Write out exactly the lines below that run from the one containing "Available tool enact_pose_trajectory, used" through the one containing "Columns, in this", both included, with no other lines.

────

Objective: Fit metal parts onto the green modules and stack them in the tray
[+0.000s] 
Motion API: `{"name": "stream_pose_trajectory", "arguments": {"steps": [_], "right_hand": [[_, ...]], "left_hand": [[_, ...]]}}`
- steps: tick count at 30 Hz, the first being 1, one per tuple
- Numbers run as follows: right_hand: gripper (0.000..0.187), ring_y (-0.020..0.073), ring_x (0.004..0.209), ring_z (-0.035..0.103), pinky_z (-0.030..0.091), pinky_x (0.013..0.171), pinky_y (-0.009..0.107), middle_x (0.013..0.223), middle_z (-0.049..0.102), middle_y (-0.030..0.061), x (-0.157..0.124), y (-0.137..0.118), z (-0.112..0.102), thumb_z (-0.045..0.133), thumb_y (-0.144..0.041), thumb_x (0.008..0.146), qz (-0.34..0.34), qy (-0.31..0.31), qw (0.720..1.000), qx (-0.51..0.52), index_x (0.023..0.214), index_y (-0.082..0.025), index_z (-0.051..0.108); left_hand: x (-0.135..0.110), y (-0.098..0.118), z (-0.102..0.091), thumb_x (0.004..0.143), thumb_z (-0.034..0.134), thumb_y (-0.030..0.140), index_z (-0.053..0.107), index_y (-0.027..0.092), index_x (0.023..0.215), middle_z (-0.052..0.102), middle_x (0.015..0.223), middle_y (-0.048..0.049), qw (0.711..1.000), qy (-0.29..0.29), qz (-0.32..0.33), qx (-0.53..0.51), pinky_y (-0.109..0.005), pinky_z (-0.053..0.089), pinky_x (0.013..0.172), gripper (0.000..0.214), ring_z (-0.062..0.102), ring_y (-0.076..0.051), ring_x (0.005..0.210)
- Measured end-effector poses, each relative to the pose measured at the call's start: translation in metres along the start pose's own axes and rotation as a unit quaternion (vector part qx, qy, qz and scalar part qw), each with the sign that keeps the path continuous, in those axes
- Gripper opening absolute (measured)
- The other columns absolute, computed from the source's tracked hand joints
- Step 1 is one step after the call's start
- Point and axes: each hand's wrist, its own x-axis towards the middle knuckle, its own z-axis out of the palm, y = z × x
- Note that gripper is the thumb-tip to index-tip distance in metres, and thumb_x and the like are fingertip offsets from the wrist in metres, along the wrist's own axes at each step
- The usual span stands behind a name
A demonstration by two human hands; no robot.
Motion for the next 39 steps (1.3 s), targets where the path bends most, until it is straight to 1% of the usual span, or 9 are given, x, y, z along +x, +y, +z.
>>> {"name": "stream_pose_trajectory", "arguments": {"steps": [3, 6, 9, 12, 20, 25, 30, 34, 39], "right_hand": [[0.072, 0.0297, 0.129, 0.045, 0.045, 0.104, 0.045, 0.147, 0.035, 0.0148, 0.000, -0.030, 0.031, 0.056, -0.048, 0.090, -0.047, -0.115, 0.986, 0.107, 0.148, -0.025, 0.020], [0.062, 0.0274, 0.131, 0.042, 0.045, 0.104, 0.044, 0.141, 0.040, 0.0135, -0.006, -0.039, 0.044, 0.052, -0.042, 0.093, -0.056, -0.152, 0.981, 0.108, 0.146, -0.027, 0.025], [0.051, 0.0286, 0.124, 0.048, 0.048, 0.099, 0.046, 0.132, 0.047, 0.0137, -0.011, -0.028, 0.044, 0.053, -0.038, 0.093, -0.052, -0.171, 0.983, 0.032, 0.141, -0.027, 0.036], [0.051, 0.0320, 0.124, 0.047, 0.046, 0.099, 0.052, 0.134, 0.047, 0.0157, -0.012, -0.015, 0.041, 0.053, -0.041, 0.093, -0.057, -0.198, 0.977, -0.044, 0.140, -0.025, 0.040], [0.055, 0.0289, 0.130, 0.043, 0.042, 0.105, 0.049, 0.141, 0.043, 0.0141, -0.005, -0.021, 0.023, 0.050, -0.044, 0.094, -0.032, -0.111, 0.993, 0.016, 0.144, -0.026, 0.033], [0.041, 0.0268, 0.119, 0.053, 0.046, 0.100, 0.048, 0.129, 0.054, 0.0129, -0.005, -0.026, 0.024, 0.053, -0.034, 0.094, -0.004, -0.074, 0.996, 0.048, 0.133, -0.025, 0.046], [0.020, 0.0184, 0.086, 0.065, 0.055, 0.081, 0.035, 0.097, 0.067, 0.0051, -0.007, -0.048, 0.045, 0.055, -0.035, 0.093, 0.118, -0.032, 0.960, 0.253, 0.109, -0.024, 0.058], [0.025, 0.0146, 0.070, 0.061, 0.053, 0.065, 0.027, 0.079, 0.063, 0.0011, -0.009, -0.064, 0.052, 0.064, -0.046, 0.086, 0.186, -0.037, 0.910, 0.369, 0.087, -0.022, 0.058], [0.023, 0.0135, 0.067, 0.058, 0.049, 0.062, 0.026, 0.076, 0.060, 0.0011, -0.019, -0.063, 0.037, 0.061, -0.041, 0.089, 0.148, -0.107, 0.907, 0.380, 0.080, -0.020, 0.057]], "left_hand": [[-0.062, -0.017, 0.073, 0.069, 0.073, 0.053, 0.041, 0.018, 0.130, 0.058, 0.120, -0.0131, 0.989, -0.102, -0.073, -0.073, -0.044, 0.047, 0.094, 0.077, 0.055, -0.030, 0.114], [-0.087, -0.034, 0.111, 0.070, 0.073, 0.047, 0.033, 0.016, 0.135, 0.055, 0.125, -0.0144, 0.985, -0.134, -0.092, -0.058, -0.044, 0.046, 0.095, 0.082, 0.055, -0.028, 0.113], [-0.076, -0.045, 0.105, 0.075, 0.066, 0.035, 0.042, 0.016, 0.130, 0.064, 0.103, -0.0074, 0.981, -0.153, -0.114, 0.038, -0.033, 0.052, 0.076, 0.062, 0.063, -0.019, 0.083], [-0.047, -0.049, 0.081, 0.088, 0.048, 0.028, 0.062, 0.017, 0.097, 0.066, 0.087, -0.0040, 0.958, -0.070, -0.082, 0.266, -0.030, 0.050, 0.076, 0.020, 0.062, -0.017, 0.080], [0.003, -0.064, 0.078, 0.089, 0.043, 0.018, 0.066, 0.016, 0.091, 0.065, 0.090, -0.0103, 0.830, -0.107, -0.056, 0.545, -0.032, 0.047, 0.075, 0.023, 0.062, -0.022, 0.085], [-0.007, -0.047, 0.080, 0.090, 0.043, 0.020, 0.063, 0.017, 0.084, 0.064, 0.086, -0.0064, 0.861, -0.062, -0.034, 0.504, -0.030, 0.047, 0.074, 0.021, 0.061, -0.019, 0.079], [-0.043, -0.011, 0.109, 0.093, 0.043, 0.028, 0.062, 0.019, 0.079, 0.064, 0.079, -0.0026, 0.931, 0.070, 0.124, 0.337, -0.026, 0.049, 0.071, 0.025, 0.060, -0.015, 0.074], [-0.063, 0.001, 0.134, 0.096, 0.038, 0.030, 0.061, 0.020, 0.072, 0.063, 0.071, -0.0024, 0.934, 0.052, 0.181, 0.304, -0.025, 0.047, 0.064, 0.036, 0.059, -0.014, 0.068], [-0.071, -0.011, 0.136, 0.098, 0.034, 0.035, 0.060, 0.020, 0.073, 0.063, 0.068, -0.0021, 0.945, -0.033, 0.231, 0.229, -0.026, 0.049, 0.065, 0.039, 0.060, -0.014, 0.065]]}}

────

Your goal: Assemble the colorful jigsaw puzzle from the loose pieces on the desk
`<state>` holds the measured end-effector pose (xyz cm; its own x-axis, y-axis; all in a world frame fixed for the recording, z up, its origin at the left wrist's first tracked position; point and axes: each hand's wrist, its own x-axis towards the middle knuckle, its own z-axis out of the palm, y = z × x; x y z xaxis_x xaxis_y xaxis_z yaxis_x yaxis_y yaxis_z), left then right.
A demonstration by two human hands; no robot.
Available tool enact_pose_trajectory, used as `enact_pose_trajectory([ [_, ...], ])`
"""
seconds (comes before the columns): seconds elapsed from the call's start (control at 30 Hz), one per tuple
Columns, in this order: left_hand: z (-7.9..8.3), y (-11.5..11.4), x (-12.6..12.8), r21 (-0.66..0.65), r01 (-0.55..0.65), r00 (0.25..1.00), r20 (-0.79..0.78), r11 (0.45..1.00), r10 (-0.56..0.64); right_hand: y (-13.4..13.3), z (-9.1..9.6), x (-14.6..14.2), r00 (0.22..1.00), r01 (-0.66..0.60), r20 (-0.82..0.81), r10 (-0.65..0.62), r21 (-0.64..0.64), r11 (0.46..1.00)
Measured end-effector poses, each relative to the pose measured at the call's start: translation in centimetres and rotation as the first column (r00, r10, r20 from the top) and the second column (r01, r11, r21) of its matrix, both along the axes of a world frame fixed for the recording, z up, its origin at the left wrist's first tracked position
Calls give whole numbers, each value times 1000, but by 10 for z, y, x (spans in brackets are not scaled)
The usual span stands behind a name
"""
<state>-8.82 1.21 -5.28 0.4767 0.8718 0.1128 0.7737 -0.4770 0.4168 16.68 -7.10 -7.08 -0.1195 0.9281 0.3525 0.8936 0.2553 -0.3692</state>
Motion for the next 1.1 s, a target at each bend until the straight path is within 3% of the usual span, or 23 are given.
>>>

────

[Written response]:
Available tool enact_pose_trajectory, used as `enact_pose_trajectory([ [_, ...], ])`
"""
seconds (comes before the columns): seconds elapsed from the call's start (control at 30 Hz), one per tuple
Columns, in this order: left_hand: z (-7.9..8.3), y (-11.5..11.4), x (-12.6..12.8), r21 (-0.66..0.65), r01 (-0.55..0.65), r00 (0.25..1.00), r20 (-0.79..0.78), r11 (0.45..1.00), r10 (-0.56..0.64); right_hand: y (-13.4..13.3), z (-9.1..9.6), x (-14.6..14.2), r00 (0.22..1.00), r01 (-0.66..0.60), r20 (-0.82..0.81), r10 (-0.65..0.62), r21 (-0.64..0.64), r11 (0.46..1.00)

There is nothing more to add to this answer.